A me sembra, inoltre, che il principio di extrema ratio debba essere preso in considerazione anche all’interno di una scelta di criminalizzazione; vale a dire, esso non opera unicamente in rapporto all’adozione di scelte di controllo trascendenti l’ordinamento penale, ma anche nell’utilizzazione dello stesso intervento penale: una volta intrapresa questa strada, bisogna controllare secondo criteri di stretta necessità, ragionevolezza e legalità anche le forme e la misura dell’intervento penale.

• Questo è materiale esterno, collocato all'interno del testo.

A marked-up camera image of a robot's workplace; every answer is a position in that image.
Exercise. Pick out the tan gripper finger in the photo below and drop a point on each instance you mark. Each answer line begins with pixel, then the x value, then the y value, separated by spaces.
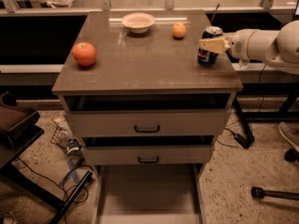
pixel 217 44

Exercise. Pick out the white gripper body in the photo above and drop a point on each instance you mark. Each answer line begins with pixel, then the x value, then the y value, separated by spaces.
pixel 237 45

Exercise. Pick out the pepsi can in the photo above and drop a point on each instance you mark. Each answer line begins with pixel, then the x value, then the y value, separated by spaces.
pixel 204 57

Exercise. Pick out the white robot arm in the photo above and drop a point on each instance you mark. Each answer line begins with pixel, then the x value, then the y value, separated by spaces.
pixel 276 48

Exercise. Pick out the grey drawer cabinet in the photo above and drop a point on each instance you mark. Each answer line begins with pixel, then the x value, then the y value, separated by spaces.
pixel 153 72

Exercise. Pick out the middle grey drawer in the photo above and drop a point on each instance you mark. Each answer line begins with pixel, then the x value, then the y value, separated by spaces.
pixel 148 150

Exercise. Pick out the grey drawer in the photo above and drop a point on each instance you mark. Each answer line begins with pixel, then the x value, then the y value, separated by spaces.
pixel 110 124
pixel 148 150

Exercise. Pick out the top grey drawer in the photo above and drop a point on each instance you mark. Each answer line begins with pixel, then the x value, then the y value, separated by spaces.
pixel 110 124

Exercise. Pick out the open bottom drawer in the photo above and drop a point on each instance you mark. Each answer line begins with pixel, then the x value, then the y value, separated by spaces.
pixel 149 194

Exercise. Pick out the clear plastic water bottle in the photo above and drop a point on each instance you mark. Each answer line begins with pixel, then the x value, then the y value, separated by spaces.
pixel 243 64

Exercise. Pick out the orange fruit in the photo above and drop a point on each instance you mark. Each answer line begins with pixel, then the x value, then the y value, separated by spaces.
pixel 179 30

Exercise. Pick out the white paper bowl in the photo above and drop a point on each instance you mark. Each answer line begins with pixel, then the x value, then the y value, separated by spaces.
pixel 138 23

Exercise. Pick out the grey shoe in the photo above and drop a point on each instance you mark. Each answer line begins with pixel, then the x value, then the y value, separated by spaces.
pixel 290 132

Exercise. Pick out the black caster wheel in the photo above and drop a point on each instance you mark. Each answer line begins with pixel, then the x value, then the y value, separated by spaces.
pixel 291 155

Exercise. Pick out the red apple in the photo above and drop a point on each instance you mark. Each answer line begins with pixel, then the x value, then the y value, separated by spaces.
pixel 84 54

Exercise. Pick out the black pole with knob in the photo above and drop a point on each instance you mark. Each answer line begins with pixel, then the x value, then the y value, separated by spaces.
pixel 260 193

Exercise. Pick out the black bar on floor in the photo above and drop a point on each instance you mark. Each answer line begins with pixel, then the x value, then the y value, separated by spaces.
pixel 72 197

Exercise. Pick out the wire basket on floor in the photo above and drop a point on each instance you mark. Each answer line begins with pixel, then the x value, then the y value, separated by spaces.
pixel 63 137

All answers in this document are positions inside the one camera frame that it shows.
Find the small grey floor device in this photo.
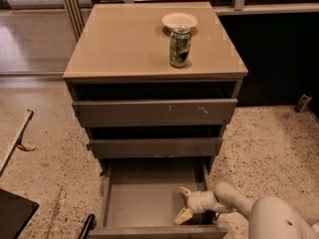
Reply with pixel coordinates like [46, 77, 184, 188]
[294, 95, 312, 113]

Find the grey middle drawer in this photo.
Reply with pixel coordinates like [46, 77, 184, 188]
[89, 137, 222, 158]

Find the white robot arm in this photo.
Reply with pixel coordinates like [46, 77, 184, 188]
[174, 182, 319, 239]

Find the white paper bowl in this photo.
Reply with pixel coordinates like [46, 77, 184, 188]
[161, 12, 197, 29]

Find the grey drawer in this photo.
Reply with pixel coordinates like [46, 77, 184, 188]
[72, 99, 237, 127]
[88, 157, 227, 239]
[89, 137, 222, 158]

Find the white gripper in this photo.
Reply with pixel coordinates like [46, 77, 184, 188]
[174, 186, 217, 225]

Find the grey drawer cabinet beige top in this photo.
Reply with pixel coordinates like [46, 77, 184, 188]
[63, 1, 249, 177]

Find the grey bottom drawer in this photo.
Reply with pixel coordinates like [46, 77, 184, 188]
[88, 157, 227, 239]

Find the green soda can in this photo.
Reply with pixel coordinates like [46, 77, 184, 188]
[169, 25, 191, 68]

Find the black curved handle object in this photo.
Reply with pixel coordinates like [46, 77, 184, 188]
[78, 213, 96, 239]

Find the grey top drawer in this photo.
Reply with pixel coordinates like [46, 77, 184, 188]
[72, 99, 237, 127]

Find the black panel corner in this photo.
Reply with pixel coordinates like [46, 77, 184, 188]
[0, 189, 39, 239]

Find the grey table edge with leg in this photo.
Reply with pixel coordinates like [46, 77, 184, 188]
[0, 110, 36, 176]

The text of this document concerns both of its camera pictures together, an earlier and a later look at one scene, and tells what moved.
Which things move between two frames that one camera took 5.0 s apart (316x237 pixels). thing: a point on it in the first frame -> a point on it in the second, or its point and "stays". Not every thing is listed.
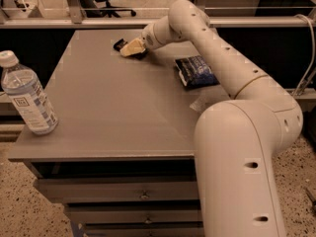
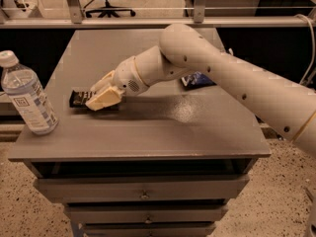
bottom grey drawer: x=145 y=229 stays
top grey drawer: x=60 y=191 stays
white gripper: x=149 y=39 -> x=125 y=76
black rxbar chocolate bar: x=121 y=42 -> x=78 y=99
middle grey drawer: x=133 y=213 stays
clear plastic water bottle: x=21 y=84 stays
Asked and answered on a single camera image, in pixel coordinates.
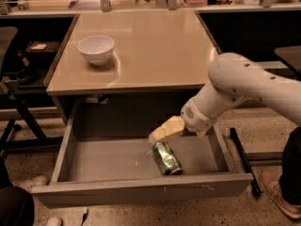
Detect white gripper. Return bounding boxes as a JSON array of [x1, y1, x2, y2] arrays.
[[149, 98, 216, 143]]

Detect tan work boot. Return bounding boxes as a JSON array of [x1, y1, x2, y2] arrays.
[[260, 170, 301, 219]]

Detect green soda can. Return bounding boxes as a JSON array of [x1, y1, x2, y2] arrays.
[[152, 142, 182, 176]]

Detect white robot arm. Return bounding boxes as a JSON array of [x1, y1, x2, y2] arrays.
[[149, 53, 301, 144]]

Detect open grey top drawer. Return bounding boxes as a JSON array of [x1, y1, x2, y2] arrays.
[[33, 97, 252, 207]]

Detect dark trouser leg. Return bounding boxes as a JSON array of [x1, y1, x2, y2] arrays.
[[0, 158, 35, 226], [279, 127, 301, 205]]

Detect dark trouser leg left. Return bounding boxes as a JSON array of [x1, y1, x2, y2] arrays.
[[0, 158, 35, 226]]

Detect dark box with label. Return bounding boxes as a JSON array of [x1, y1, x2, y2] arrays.
[[25, 40, 60, 57]]

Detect white sneaker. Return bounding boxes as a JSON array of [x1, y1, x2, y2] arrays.
[[16, 175, 49, 194]]

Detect black metal bar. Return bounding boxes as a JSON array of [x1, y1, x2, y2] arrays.
[[230, 128, 261, 198]]

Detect dark trouser leg right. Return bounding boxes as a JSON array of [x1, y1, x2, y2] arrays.
[[279, 127, 301, 205]]

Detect white ceramic bowl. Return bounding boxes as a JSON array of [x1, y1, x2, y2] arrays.
[[77, 35, 115, 66]]

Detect grey drawer cabinet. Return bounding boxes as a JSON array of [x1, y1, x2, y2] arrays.
[[47, 9, 221, 121]]

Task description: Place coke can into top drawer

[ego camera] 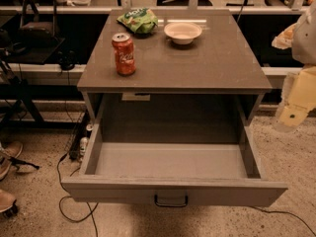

Pur in presenza dell’esigenza, sempre attuale, di una riconsiderazione complessiva della normativa nel senso dell’arretramento dell’intervento penale – per l’interazione dei principi di sussidiarietà, frammentarietà, proporzione, integrazione sociale e la valorizzazione di prospettive di efficienza – è innegabile che possa porsi il problema di rinnovate esigenze di tutela dovute a diversi fattori, anche ampiamente differenziati – dallo sviluppo scientifico-tecnologico all’economia – ma l’eventuale disciplina penalistica dovrà comunque essere adeguata ai principi fondamentali. Anche per quel che riguarda più da vicino eventuali ‘nuovi’ beni da tutelare, a ben riflettere, in molti casi, più che della considerazione di nuove oggettività giuridiche si tratta, in fondo, soltanto di enucleare diverse, magari molto più sofisticate, tecniche aggressive, ma pur sempre di ‘affidabili’ beni tradizionali.

In realtà, a destare maggiori preoccupazioni è il cosiddetto diritto penale del rischio, per il quale, a fronte di fenomeni a cui è possibile connettere gravi implicazioni sul piano della dannosità sociale, si discute se sia ammissibile, per finalità preventive, ipotizzare un controllo penale caratterizzato dalla rinuncia a talune garanzie o ad un loro notevole affievolimento. In particolare, il riferimento è al bene giuridico e, consequenzialmente, ad affidabili criteri di imputazione oggettiva e soggettiva, con quel che ne consegue in campo processuale in rapporto all’accertamento dei fatti e, dunque, in materia di prova. Ove tali garanzie non dovessero essere assicurate, appare evidente che il controllo penale non possa essere attivato.

In ogni caso, per esigenze non solo di garanzia, ma anche di effettività della tutela, è su altri piani – politico, amministrativo, di organizzazione interna ai vari settori d’interesse – che vanno ricercati ed attivati rimedi contro i rischi – anche gravissimi – derivanti da attività complesse legate allo sviluppo tecnologico, scientifico, economico. Certo, qualora dovessero emergere profili d’illiceità, quali il diritto penale è in grado di conoscere e gestire, è evidente che questo debba essere attivato, ma solo a tali condizioni: altrimenti il ‘rischio’, fondato, è quello, concreto, del consueto uso simbolico del diritto penale, strutturalmente inefficace, se non controproducente sul piano della tutela, perché in molti casi fornisce, con la sua mera presenza, un alibi per non affrontare ‘seriamente’, nelle sedi più consone, il problema.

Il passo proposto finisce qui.